__Problem to solve__: Would you please write out only the lines running from the top of the listing through the one holding "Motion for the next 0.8", exactly, with both ends kept and pictures left out?

__Records to use__:

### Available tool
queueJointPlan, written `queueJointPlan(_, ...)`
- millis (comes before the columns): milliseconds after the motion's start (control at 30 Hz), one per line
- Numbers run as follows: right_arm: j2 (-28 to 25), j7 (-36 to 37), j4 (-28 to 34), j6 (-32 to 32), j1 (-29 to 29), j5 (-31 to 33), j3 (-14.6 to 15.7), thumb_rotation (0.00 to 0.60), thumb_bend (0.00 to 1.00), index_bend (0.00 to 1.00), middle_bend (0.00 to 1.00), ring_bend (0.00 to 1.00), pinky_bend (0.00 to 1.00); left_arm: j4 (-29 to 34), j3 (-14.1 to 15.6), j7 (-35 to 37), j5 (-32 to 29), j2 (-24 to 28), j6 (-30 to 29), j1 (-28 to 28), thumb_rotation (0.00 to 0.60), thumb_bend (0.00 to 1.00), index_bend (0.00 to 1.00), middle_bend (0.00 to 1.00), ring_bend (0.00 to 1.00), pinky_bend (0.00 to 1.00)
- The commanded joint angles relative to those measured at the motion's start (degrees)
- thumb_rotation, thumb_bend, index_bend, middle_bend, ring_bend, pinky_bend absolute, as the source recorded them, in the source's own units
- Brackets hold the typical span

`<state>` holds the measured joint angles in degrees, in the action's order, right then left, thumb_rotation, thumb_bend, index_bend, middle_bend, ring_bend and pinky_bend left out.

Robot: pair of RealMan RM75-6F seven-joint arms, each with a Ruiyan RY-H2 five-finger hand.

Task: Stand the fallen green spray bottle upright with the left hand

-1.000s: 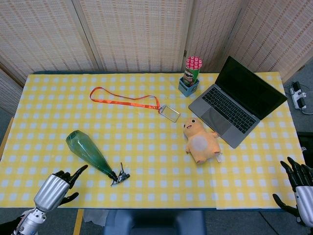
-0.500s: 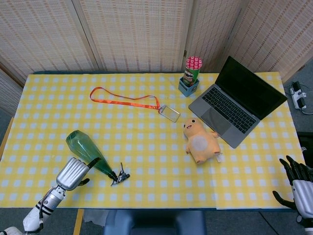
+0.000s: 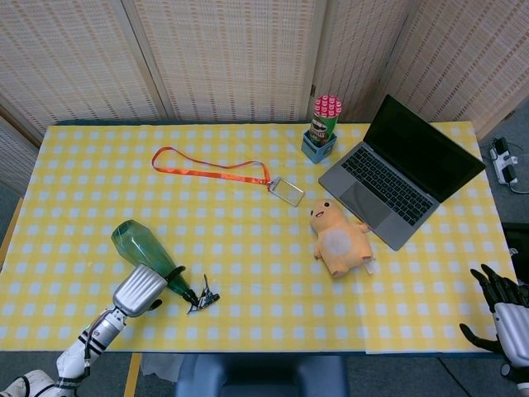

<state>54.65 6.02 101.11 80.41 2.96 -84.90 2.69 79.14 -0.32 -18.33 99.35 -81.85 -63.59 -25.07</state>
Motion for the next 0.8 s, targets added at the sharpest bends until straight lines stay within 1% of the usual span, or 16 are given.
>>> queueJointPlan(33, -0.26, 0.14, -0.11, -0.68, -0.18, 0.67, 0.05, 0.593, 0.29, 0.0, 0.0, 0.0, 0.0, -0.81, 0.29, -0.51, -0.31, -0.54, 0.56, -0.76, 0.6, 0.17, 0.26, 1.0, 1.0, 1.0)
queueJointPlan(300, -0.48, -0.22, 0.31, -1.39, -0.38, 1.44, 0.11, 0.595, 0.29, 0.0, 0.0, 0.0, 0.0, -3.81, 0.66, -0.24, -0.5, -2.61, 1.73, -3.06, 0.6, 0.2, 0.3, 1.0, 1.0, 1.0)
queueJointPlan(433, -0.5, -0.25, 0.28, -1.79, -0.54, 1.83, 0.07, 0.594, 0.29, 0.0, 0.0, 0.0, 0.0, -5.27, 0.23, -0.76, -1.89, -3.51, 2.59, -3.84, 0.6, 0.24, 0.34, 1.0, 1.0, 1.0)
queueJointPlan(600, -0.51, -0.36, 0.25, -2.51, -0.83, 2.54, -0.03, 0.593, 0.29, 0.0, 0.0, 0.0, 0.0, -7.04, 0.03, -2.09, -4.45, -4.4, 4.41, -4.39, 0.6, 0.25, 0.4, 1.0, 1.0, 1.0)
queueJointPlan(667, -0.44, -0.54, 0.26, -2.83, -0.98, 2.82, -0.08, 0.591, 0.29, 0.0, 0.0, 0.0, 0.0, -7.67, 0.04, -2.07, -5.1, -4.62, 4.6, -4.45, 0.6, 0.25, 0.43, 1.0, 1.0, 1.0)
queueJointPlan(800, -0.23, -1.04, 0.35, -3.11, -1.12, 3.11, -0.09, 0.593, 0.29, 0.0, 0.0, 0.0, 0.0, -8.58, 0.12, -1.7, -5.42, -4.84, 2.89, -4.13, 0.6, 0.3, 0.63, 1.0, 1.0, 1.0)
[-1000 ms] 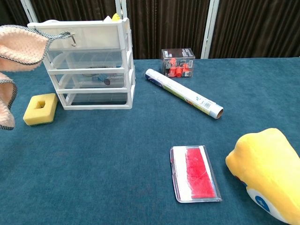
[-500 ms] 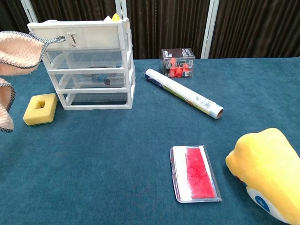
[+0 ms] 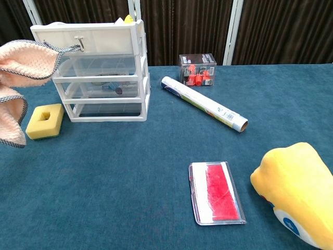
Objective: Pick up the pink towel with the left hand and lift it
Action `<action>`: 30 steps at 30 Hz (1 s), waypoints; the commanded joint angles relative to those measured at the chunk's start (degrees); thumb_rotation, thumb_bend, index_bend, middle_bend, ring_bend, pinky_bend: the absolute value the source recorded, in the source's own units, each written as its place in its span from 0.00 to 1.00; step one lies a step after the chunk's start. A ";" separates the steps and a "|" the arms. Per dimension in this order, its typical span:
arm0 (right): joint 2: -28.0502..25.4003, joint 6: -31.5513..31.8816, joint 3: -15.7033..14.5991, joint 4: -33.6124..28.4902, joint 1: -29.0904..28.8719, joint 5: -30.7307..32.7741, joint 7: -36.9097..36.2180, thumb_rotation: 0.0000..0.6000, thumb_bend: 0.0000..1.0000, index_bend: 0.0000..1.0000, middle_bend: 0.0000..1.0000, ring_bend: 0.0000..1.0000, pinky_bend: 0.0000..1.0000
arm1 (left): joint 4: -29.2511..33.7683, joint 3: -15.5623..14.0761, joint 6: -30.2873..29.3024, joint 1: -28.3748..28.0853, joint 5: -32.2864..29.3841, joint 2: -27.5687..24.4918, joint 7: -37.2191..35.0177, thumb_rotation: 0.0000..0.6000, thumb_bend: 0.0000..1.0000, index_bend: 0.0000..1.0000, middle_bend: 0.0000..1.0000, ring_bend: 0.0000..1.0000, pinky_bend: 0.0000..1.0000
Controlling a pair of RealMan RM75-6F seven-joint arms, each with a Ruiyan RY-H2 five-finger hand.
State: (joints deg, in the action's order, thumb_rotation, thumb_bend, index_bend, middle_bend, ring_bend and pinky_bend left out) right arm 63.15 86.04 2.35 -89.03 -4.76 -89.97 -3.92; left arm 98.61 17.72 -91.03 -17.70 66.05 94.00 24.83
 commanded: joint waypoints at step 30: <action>0.02 0.07 0.02 -0.02 -0.01 -0.02 0.04 1.00 0.01 0.02 0.00 0.00 0.00 | -2.37 0.27 0.91 -0.65 -0.70 0.60 -0.42 1.00 0.76 0.97 0.87 0.78 0.70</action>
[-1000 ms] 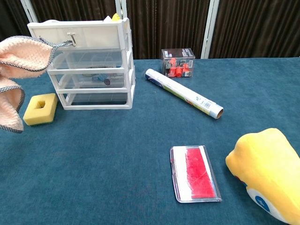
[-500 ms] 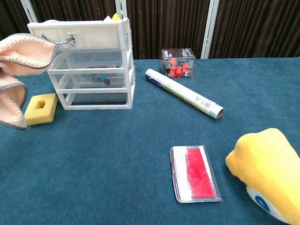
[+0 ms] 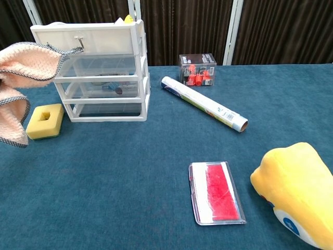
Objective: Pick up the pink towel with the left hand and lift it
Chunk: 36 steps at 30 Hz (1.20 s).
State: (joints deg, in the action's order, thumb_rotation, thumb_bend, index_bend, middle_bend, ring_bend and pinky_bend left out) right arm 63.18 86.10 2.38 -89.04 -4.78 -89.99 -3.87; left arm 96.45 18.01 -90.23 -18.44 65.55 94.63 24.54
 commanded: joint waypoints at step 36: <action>0.01 0.41 0.14 0.02 0.14 0.04 -0.17 1.00 0.01 0.02 0.00 0.00 0.00 | 5.48 -7.08 13.80 -2.21 -3.75 -8.37 5.77 0.94 0.01 0.19 0.01 0.00 0.02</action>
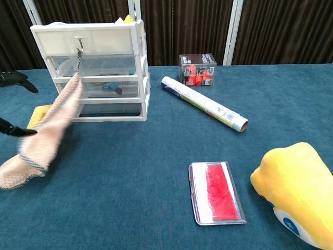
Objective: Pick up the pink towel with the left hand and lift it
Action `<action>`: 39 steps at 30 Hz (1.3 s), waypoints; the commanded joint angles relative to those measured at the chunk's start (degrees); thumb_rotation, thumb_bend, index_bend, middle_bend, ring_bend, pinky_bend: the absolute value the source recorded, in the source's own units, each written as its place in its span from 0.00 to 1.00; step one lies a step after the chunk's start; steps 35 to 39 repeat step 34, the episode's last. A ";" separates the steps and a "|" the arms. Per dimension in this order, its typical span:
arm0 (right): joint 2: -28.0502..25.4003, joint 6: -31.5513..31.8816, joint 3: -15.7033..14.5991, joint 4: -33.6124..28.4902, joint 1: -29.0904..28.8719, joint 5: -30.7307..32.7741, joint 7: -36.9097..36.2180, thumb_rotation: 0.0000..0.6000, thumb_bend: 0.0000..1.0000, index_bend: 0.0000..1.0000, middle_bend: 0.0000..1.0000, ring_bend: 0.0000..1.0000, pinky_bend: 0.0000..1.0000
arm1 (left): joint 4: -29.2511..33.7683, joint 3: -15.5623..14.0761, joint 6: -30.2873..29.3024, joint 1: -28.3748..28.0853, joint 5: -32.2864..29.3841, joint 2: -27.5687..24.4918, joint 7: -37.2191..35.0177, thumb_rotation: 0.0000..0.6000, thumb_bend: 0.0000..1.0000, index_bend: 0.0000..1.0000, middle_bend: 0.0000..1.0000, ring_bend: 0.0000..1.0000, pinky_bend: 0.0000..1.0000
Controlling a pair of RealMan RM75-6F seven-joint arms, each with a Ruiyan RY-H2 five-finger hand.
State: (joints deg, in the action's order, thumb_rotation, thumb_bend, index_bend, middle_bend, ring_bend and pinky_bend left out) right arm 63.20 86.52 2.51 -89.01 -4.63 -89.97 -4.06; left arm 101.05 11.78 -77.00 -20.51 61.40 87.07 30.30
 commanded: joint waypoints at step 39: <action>0.16 -0.40 -0.21 0.31 -0.17 -0.22 2.88 1.00 0.01 0.00 0.00 0.00 0.00 | -4.75 -13.97 -12.88 11.95 26.04 -17.54 -17.56 0.94 0.01 0.00 0.00 0.00 0.00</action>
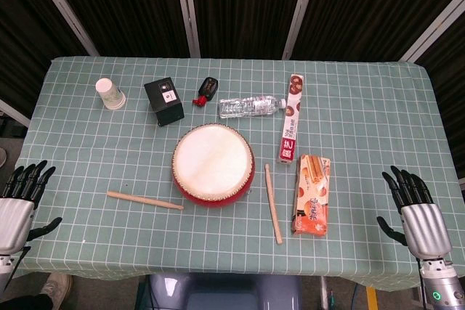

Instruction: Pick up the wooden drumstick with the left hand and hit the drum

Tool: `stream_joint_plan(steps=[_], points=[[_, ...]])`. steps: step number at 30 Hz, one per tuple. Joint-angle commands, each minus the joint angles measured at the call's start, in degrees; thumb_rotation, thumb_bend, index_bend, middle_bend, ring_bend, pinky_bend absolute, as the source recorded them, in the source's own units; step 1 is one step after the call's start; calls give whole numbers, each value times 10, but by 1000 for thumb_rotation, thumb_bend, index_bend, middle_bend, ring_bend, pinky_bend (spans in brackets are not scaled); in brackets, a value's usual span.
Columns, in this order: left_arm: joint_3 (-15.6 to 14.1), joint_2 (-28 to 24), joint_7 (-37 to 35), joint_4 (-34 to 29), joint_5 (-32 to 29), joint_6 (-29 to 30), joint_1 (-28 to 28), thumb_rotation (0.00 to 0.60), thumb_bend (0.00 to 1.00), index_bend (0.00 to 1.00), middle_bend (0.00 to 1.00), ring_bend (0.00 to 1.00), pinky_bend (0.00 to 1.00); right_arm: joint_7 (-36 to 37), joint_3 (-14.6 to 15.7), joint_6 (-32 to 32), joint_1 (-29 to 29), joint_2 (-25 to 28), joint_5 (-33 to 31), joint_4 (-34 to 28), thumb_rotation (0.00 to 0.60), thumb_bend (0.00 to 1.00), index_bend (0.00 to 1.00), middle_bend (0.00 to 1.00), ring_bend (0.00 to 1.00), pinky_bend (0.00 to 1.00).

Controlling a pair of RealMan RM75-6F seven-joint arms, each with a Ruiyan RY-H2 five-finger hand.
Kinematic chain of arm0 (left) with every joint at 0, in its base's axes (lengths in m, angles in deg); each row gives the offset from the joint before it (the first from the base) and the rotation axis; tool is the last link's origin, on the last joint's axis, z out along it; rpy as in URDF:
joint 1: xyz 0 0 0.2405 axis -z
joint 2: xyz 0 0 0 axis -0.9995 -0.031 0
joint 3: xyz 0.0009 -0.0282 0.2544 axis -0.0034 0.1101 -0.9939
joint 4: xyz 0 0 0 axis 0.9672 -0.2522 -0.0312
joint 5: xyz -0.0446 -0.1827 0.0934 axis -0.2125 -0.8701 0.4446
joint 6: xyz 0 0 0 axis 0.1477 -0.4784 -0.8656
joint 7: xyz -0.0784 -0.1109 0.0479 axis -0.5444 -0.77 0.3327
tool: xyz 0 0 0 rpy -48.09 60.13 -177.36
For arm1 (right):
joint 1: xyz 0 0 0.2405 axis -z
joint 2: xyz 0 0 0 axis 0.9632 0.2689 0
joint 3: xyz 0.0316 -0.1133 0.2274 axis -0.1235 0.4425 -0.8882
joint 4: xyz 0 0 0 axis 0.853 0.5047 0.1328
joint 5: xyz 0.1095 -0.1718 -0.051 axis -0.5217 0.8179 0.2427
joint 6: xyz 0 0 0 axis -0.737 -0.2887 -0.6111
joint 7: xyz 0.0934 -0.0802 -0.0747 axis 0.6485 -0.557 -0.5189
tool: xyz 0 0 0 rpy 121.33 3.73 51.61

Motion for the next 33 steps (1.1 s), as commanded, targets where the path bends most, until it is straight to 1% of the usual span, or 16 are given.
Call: stream_joint_plan(steps=[1, 15, 33], points=[[0, 0, 0, -1, -2, -1, 0, 600, 0, 0, 0, 0, 0, 0, 0, 1, 0, 0, -2, 0, 600, 284, 0, 0, 0, 99], [0, -4, 4, -10, -5, -5, 0, 600, 0, 0, 0, 0, 0, -6, 1, 6, 0, 2, -5, -7, 600, 283, 0, 0, 0, 99], [-8, -10, 29, -27, -8, -48, 16, 600, 0, 0, 0, 0, 0, -2, 1, 4, 2, 3, -5, -4, 600, 283, 0, 0, 0, 99]])
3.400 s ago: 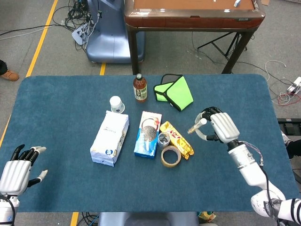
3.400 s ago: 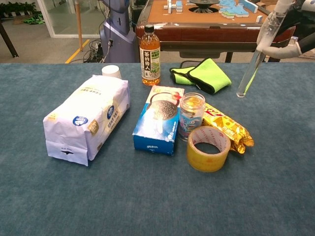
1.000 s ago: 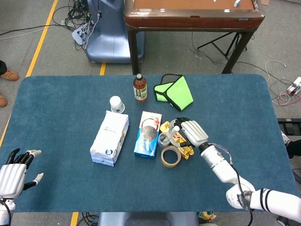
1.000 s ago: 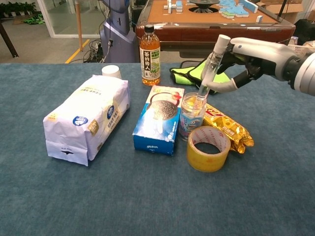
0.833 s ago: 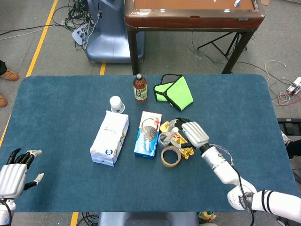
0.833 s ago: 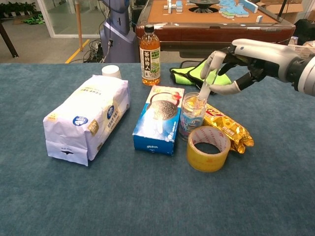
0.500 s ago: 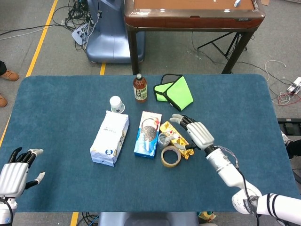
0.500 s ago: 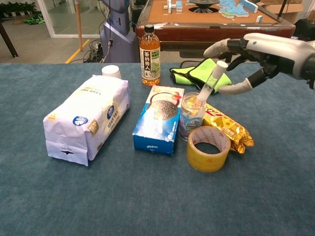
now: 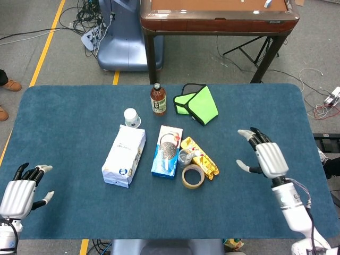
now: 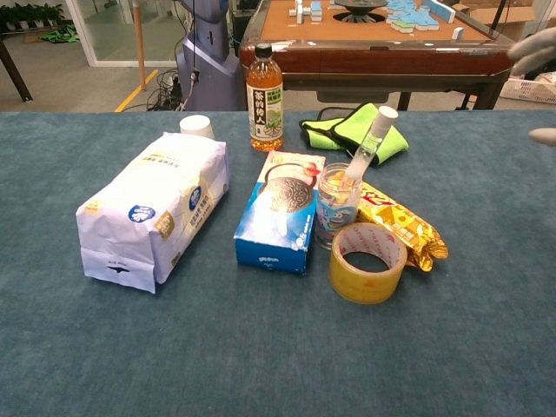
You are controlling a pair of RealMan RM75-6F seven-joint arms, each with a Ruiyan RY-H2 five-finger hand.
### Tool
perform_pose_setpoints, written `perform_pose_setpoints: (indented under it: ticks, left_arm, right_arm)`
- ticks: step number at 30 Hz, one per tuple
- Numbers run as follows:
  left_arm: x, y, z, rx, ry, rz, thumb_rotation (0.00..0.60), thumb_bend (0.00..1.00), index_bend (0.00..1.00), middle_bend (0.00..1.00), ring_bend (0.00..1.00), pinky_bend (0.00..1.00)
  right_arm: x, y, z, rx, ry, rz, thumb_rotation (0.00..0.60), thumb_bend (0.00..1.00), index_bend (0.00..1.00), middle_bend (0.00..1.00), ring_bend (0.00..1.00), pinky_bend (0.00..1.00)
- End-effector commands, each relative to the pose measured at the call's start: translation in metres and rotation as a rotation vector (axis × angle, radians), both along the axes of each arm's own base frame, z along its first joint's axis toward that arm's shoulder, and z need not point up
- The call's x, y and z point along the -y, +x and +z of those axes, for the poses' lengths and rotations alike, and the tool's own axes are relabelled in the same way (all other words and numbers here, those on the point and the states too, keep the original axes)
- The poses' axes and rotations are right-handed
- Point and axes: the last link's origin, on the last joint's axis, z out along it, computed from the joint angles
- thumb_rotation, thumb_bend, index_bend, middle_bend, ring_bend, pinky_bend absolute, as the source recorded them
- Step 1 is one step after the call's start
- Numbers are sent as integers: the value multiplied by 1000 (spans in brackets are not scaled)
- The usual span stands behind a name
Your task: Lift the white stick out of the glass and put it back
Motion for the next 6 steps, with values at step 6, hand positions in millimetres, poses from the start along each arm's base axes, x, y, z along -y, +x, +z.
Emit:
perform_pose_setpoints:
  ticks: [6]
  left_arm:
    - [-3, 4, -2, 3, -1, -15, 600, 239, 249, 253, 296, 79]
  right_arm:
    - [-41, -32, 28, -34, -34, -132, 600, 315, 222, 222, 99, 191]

__Answer__:
### Available tool
queueJointPlan, written `queueJointPlan(_, ...)`
- millis (comes before the columns): milliseconds after the motion's start (control at 30 Hz), one per line
- Numbers run as follows: right_arm: j2 (-28 to 25), j7 (-36 to 37), j4 (-28 to 34), j6 (-32 to 32), j1 (-29 to 29), j5 (-31 to 33), j3 (-14.6 to 15.7), thumb_rotation (0.00 to 0.60), thumb_bend (0.00 to 1.00), index_bend (0.00 to 1.00), middle_bend (0.00 to 1.00), ring_bend (0.00 to 1.00), pinky_bend (0.00 to 1.00); left_arm: j4 (-29 to 34), j3 (-14.1 to 15.6), j7 (-35 to 37), j5 (-32 to 29), j2 (-24 to 28), j6 (-30 to 29), j1 (-28 to 28), thumb_rotation (0.00 to 0.60), thumb_bend (0.00 to 1.00), index_bend (0.00 to 1.00), middle_bend (0.00 to 1.00), ring_bend (0.00 to 1.00), pinky_bend (0.00 to 1.00)
- The commanded joint angles relative to those measured at the motion's start (degrees)
- thumb_rotation, thumb_bend, index_bend, middle_bend, ring_bend, pinky_bend absolute, as the source recorded them, in the source's own units
- Brackets hold the typical span

`<state>` holds the measured joint angles in degrees, in the action's order, right then left, thumb_rotation, thumb_bend, index_bend, middle_bend, ring_bend and pinky_bend left out.

Robot: pair of RealMan RM75-6F seven-joint arms, each with a Ruiyan RY-H2 five-finger hand.

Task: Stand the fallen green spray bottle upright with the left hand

-1.000s: 
-0.500s: 
+0.000s: 

<state>54.65 6.02 101.11 80.41 2.96 -84.90 2.69 79.14 -0.32 -18.33 99.35 -81.85 -63.59 -25.07</state>
Motion for the next 0.8 s, targets added at the sharpest bends until straight lines stay within 1% of the usual span, or 16 are given.

The exercise was worked through completely.